--- DATA FOR REVIEW Enclosed Below ---

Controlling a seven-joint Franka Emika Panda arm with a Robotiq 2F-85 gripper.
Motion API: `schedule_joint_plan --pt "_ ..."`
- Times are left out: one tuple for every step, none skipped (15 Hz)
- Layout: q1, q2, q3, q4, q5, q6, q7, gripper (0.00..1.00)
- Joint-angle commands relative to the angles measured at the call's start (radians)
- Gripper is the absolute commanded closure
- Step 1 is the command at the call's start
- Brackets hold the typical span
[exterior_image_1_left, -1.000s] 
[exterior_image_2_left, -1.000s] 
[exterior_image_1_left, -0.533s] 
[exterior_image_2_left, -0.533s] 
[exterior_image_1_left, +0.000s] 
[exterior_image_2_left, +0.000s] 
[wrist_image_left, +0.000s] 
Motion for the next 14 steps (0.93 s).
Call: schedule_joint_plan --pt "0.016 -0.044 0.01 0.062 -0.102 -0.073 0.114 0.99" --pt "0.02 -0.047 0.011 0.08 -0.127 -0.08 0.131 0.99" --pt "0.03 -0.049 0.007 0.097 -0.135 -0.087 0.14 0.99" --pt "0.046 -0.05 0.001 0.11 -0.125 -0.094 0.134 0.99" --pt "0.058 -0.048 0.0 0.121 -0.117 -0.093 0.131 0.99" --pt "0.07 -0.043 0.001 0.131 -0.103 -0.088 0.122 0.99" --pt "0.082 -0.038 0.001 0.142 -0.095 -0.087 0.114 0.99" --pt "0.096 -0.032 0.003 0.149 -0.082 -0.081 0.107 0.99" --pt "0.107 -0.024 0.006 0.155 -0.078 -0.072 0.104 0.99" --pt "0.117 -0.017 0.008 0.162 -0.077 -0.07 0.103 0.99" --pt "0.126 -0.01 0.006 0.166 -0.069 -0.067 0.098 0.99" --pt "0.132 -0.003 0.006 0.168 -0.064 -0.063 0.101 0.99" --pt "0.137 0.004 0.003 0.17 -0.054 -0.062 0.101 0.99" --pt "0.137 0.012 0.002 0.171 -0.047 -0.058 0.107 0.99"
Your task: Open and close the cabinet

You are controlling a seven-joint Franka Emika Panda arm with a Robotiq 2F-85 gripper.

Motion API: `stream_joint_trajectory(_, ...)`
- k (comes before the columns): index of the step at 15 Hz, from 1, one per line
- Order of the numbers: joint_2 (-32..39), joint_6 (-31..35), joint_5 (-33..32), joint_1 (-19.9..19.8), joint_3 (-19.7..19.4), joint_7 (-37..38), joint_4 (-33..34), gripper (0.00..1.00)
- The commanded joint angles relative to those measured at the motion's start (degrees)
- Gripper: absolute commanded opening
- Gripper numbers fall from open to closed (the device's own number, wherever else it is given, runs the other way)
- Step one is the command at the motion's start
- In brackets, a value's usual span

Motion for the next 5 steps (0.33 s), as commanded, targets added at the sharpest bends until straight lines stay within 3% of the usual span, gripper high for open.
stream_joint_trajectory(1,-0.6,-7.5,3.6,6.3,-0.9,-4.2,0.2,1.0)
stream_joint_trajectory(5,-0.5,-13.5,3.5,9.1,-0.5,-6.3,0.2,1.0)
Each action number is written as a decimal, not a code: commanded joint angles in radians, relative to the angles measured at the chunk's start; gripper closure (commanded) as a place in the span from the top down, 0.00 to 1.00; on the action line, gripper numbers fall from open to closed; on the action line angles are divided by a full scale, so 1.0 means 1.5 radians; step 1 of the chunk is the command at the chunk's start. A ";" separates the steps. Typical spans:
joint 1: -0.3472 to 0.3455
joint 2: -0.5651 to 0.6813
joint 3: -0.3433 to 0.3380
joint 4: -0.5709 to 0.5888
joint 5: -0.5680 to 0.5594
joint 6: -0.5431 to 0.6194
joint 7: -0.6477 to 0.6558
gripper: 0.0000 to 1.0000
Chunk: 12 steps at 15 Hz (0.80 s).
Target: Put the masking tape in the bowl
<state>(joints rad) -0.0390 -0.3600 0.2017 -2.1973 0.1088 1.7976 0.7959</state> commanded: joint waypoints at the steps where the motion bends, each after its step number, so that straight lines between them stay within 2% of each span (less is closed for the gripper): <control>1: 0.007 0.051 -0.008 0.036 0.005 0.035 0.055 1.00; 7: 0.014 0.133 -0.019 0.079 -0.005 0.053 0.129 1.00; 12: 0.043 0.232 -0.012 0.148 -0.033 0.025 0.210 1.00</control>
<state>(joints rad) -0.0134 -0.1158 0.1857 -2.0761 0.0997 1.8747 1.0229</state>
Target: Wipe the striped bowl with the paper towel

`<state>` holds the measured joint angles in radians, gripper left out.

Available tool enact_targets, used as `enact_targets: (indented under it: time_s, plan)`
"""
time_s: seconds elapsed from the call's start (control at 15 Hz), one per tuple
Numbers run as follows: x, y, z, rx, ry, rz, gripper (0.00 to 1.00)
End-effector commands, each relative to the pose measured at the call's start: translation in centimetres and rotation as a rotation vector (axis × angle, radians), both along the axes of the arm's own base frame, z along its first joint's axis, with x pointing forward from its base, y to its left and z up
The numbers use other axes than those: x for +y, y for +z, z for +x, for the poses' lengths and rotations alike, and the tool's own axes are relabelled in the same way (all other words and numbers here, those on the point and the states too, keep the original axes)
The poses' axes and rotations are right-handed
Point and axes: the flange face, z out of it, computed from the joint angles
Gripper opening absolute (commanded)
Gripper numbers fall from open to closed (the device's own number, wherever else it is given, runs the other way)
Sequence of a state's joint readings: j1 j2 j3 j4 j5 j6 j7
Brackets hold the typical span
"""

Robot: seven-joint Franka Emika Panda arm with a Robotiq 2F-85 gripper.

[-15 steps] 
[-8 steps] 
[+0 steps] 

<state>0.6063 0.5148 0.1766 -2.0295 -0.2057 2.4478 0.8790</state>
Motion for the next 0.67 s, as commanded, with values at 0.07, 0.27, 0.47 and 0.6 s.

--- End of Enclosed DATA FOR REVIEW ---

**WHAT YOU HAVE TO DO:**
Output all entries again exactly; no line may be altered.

**REPLY:**
Controlling a seven-joint Franka Emika Panda arm with a Robotiq 2F-85 gripper.
Motion API: `schedule_joint_plan --pt "_ ..."`
- Times are left out: one tuple for every step, none skipped (15 Hz)
- Layout: q1, q2, q3, q4, q5, q6, q7, gripper (0.00..1.00)
- Joint-angle commands relative to the angles measured at the call's start (radians)
- Gripper is the absolute commanded closure
- Step 1 is the command at the call's start
- Brackets hold the typical span
[exterior_image_1_left, -1.000s] 
[exterior_image_2_left, -1.000s] 
[exterior_image_1_left, -0.533s] 
[exterior_image_2_left, -0.533s] 
[exterior_image_1_left, +0.000s] 
[exterior_image_2_left, +0.000s] 
[wrist_image_left, +0.000s] 
Motion for the next 14 steps (0.93 s).
Call: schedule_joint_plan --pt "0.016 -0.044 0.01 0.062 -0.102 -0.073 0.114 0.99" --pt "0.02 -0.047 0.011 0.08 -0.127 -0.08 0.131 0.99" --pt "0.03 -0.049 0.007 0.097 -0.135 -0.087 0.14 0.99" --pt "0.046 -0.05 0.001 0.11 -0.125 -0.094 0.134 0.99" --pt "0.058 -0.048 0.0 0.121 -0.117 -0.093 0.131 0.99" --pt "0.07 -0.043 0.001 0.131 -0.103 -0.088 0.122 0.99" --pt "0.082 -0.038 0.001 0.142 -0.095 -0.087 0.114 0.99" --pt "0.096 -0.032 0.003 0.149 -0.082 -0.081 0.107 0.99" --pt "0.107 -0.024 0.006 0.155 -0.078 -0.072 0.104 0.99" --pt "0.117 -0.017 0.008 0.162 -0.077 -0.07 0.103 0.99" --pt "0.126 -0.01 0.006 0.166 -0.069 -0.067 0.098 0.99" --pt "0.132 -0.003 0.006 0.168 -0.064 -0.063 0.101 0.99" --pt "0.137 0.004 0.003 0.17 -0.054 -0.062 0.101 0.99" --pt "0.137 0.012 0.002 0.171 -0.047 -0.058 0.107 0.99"
Your task: Open and close the cabinet

You are controlling a seven-joint Franka Emika Panda arm with a Robotiq 2F-85 gripper.

Motion API: `stream_joint_trajectory(_, ...)`
- k (comes before the columns): index of the step at 15 Hz, from 1, one per line
- Order of the numbers: joint_2 (-32..39), joint_6 (-31..35), joint_5 (-33..32), joint_1 (-19.9..19.8), joint_3 (-19.7..19.4), joint_7 (-37..38), joint_4 (-33..34), gripper (0.00..1.00)
- The commanded joint angles relative to those measured at the motion's start (degrees)
- Gripper: absolute commanded opening
- Gripper numbers fall from open to closed (the device's own number, wherever else it is given, runs the other way)
- Step one is the command at the motion's start
- In brackets, a value's usual span

Motion for the next 5 steps (0.33 s), as commanded, targets added at the sharpest bends until straight lines stay within 3% of the usual span, gripper high for open.
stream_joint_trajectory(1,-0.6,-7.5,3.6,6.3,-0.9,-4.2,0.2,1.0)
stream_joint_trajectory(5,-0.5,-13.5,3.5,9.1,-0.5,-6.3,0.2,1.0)
Each action number is written as a decimal, not a code: commanded joint angles in radians, relative to the angles measured at the chunk's start; gripper closure (commanded) as a place in the span from the top down, 0.00 to 1.00; on the action line, gripper numbers fall from open to closed; on the action line angles are divided by a full scale, so 1.0 means 1.5 radians; step 1 of the chunk is the command at the chunk's start. A ";" separates the steps. Typical spans:
joint 1: -0.3472 to 0.3455
joint 2: -0.5651 to 0.6813
joint 3: -0.3433 to 0.3380
joint 4: -0.5709 to 0.5888
joint 5: -0.5680 to 0.5594
joint 6: -0.5431 to 0.6194
joint 7: -0.6477 to 0.6558
gripper: 0.0000 to 1.0000
Chunk: 12 steps at 15 Hz (0.80 s).
Target: Put the masking tape in the bowl
<state>(joints rad) -0.0390 -0.3600 0.2017 -2.1973 0.1088 1.7976 0.7959</state> commanded: joint waypoints at the steps where the motion bends, each after its step number, so that straight lines between them stay within 2% of each span (less is closed for the gripper): <control>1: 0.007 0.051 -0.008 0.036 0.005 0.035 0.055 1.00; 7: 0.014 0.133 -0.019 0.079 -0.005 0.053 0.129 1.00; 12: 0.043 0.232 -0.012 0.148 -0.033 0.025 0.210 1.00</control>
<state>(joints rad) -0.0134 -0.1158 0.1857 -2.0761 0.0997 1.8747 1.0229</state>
Target: Wipe the striped bowl with the paper towel

`<state>` holds the measured joint angles in radians, gripper left out.

Available tool enact_targets, used as `enact_targets: (indented under it: time_s, plan)`
"""
time_s: seconds elapsed from the call's start (control at 15 Hz), one per tuple
Numbers run as follows: x, y, z, rx, ry, rz, gripper (0.00 to 1.00)
End-effector commands, each relative to the pose measured at the call's start: translation in centimetres and rotation as a rotation vector (axis × angle, radians), both along the axes of the arm's own base frame, z along its first joint's axis, with x pointing forward from its base, y to its left and z up
The numbers use other axes than those: x for +y, y for +z, z for +x, for the poses' lengths and rotations alike, and the tool's own axes are relabelled in the same way (all other words and numbers here, those on the point and the states too, keep the original axes)
The poses' axes and rotations are right-handed
Point and axes: the flange face, z out of it, computed from the joint angles
Gripper opening absolute (commanded)
Gripper numbers fall from open to closed (the device's own number, wherever else it is given, runs the other way)
Sequence of a state's joint readings: j1 j2 j3 j4 j5 j6 j7
Brackets hold the typical span
"""

Robot: seven-joint Franka Emika Panda arm with a Robotiq 2F-85 gripper.

[-15 steps] 
[-8 steps] 
[+0 steps] 

<state>0.6063 0.5148 0.1766 -2.0295 -0.2057 2.4478 0.8790</state>
Motion for the next 0.67 s, as commanded, with values at 0.07, 0.27, 0.47 and 0.6 s.

Nothing else is required to complete this exercise.